In the FCT Project SMARTDECISION - Intelligent Vehicle Routing System for Enhanced Air Quality in Urban Areas was developed a set of eco-traffic management strategies and eco-routing applications. This project was successfully completed in March 2014, and has demonstrated that there is significant potential for emissions/fuel use reduction through intelligent traffic assignment strategies. However, it was also found that there is no unique solution that can optimize all traffic externalities (e.g. CO2 vs. local pollutants or emissions vs. travel time). Neither major traffic environmental externalities are calculated on an integrated way, not are ajusted to the local contexts of vulnerability, a factor often neglected in network optimization algorithms.
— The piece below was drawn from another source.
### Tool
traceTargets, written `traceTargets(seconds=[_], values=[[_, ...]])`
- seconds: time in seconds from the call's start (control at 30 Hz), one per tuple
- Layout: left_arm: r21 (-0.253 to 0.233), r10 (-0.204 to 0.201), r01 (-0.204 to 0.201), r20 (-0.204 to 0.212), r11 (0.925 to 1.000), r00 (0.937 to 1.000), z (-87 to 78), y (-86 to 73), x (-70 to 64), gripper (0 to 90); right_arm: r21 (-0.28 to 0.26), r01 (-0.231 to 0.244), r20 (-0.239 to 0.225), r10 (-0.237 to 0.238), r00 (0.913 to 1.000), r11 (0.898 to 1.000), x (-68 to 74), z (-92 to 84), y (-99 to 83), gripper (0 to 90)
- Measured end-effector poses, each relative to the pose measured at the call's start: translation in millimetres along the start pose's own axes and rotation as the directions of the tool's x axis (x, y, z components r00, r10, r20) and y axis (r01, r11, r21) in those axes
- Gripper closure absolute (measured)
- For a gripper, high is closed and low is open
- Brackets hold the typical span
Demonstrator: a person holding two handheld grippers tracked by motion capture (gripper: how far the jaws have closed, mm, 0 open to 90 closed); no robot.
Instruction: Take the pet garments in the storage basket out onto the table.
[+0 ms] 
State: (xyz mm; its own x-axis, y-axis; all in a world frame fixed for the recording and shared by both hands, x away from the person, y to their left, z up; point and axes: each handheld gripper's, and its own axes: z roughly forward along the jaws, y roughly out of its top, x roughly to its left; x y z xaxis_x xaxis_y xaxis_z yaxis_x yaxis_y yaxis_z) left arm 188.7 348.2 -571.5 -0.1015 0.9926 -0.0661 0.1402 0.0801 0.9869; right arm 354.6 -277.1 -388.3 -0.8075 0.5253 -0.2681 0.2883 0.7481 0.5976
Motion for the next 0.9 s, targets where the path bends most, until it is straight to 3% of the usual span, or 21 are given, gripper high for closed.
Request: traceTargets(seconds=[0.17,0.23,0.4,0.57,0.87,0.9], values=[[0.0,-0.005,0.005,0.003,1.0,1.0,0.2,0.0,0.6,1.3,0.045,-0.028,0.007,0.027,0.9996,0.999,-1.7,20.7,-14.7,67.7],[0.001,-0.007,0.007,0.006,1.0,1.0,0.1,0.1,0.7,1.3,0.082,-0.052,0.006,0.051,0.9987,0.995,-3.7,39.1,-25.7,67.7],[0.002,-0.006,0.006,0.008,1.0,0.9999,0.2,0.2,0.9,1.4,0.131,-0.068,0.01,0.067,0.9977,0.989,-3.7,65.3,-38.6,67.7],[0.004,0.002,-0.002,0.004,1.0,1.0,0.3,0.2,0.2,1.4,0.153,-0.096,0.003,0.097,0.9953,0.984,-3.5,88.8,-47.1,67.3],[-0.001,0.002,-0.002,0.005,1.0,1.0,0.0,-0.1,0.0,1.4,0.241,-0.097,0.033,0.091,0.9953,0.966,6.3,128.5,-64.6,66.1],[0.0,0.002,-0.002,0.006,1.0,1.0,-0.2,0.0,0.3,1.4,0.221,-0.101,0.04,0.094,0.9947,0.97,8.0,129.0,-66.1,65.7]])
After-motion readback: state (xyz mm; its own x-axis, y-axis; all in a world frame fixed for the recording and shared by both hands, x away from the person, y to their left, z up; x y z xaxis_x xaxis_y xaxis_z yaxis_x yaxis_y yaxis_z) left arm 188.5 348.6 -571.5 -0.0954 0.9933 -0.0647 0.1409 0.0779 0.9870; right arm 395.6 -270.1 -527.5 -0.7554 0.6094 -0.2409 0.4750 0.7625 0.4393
Therefore, several inefficiencies may arise when implementing traffic management solutions without a holistic view of consequences across systems, since exposures are not proportional to traffic volumes only and incremental risks depend on site-specific factors.
The project @CRUiSE - Advanced Impact Integration Platform for Cooperative Road Use results within a partnership between the Transportation Technology Research group of the Centre for Mechanical Technology and Automation (TEMA), the Research group on Emissions, Modeling and Climate Change of the Centre for Environmental and Marine Studies (CESAM) - both from the University of Aveiro (U.A.) - and the Institute of Telecommunications (IT) at Aveiro, along with the Institute for Transportation Research and Education (ITRE-NCSU), USA.
The fundamental goal is to integrate road traffic impacts into a single analytical framework for use advanced traffic management systems (ATMS).
The Work plan is founded on 3 main pillars:
- Designing a conceptual methodology for assigning a link-based indicator that can evaluate different traffic-related externalities, adjusted to local contexts of vulnerability;
- Improving the interoperability between traffic-related models and new sources of traffic data;
- Optimizing the network operations by means of a decision support system.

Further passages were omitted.